## REQUIRED WORK
In your copy of the data, omit the pictures and keep all else exactly as given.

## COLLECTED DATA

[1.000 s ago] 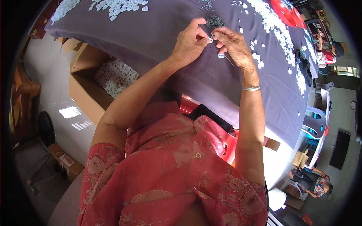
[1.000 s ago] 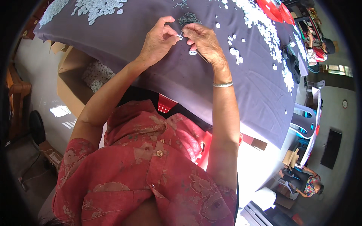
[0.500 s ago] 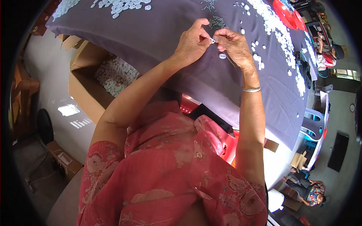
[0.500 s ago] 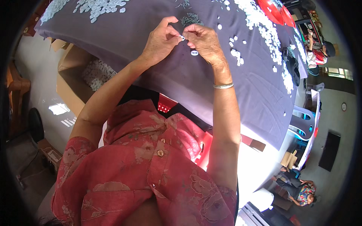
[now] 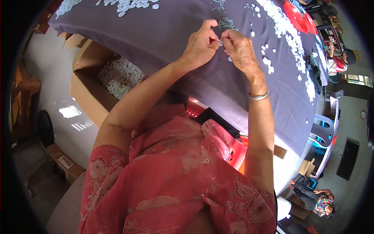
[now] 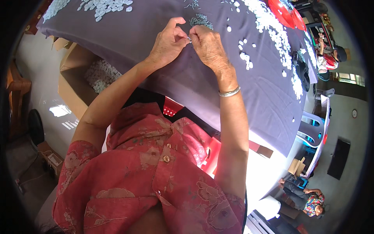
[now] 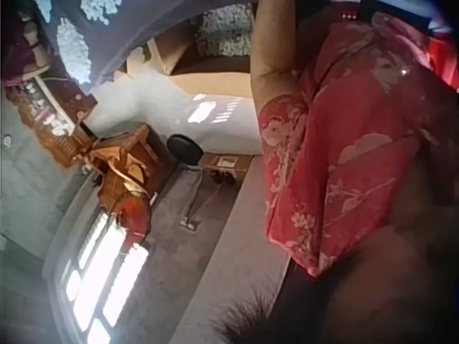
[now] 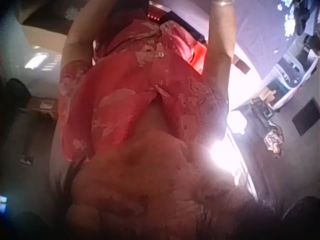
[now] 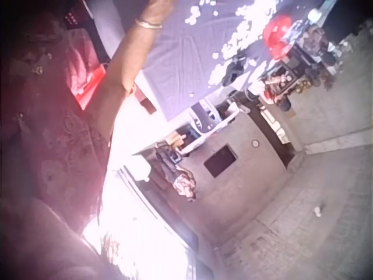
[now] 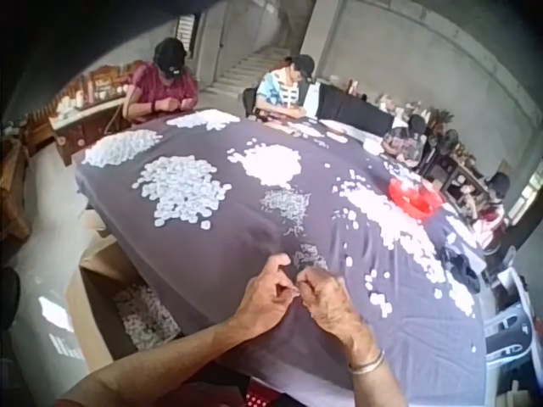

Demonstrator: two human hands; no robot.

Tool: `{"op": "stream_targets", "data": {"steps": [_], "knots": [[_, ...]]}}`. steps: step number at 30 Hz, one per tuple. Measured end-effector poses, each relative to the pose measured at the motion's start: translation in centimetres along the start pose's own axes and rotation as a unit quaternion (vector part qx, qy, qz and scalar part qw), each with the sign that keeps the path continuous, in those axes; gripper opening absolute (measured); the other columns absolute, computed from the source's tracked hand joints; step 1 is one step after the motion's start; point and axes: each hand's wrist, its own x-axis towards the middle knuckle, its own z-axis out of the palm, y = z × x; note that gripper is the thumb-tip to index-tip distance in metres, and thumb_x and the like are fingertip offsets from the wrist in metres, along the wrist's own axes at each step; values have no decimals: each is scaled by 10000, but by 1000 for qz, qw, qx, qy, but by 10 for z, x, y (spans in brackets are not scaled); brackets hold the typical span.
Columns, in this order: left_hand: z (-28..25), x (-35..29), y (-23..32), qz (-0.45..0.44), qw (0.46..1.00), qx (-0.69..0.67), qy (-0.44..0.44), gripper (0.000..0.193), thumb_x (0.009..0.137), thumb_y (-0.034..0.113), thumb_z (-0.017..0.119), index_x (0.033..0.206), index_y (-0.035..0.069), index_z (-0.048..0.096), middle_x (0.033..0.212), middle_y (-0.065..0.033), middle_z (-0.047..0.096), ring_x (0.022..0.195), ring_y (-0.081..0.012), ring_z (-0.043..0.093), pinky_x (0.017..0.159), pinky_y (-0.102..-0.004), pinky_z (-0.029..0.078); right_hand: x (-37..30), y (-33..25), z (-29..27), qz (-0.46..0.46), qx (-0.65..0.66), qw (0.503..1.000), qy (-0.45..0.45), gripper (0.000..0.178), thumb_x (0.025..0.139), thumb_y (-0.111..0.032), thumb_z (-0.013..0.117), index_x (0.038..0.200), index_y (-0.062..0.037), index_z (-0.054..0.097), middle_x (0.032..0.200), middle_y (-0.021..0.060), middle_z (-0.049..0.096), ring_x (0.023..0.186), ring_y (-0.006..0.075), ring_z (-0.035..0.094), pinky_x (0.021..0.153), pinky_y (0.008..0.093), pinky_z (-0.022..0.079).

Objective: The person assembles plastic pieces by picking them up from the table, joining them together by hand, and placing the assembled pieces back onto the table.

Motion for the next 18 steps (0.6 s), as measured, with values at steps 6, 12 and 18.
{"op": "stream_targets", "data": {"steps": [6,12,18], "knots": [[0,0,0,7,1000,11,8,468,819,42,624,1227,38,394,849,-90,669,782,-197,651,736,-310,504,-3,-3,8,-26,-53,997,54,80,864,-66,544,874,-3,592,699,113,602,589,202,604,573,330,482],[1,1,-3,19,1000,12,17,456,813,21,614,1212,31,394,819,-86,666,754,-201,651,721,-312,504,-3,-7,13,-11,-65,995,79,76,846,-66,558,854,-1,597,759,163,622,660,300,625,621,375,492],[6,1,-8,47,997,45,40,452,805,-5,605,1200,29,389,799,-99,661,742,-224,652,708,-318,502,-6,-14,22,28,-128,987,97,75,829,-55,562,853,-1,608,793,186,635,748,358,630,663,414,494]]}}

## EXERCISE ANSWER
[1.000 s ago] 
[1.000 s ago] 
[0.500 s ago] 
[0.500 s ago] 
[now] 
[now] 
[now] 
[now] 
[now] 
[now] 

Demonstrator: two human hands; no robot.

Tool: `{"op": "stream_targets", "data": {"steps": [_], "knots": [[_, ...]]}}`. steps: step number at 30 Hz, one per tuple. Measured end-effector poses, each relative to the pose measured at the motion's start: translation in centimetres along the start pose's own axes and rotation as a unit quaternion (vector part qx, qy, qz and scalar part qw), each with the sign that keeps the path continuous, in those axes; gripper opening absolute (measured); the other columns absolute, computed from the source's tracked hand joints; step 1 is one step after the motion's start; point and axes: each hand's wrist, its own x-axis towards the middle knuckle, its own z-axis out of the palm, y = z × x; note that gripper is the thumb-tip to index-tip distance in metres, and thumb_x and the like are fingertip offsets from the wrist in metres, along the wrist's own axes at each step; values have no decimals: each is scaled by 10000, but by 1000 for qz, qw, qx, qy, but by 10 for z, x, y (spans in brackets are not scaled); brackets hold the typical span.
Columns, in this order: left_hand: z (-28..25), x (-35..29), y (-23..32), qz (-0.45..0.44), qw (0.46..1.00), qx (-0.69..0.67), qy (-0.44..0.44), gripper (0.000..0.193), thumb_x (0.009..0.137), thumb_y (-0.034..0.113), thumb_z (-0.017..0.119), index_x (0.033..0.206), index_y (-0.035..0.069), index_z (-0.048..0.096), middle_x (0.033..0.212), middle_y (-0.065..0.033), middle_z (-0.047..0.096), ring_x (0.022..0.195), ring_y (-0.081..0.012), ring_z (-0.043..0.093), pinky_x (0.017..0.159), pinky_y (-0.102..-0.004), pinky_z (-0.029..0.078); right_hand: x (-37..30), y (-33..25), z (-29..27), qz (-0.46..0.46), qx (-0.65..0.66), qw (0.503..1.000), qy (-0.45..0.45), gripper (0.000..0.178), thumb_x (0.025..0.139), thumb_y (-0.111..0.032), thumb_z (-0.013..0.117), index_x (0.038..0.200), index_y (-0.062..0.037), index_z (-0.054..0.097), middle_x (0.032..0.200), middle_y (-0.021..0.060), middle_z (-0.049..0.096), ring_x (0.023..0.186), ring_y (-0.006..0.075), ring_z (-0.035..0.094), pinky_x (0.021..0.153), pinky_y (0.008..0.093), pinky_z (-0.022..0.079).

Objective: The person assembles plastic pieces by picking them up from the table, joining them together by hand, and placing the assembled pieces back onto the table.

Motion for the next 18 steps (0.6 s), as measured, with values at steps 6, 12 and 18.
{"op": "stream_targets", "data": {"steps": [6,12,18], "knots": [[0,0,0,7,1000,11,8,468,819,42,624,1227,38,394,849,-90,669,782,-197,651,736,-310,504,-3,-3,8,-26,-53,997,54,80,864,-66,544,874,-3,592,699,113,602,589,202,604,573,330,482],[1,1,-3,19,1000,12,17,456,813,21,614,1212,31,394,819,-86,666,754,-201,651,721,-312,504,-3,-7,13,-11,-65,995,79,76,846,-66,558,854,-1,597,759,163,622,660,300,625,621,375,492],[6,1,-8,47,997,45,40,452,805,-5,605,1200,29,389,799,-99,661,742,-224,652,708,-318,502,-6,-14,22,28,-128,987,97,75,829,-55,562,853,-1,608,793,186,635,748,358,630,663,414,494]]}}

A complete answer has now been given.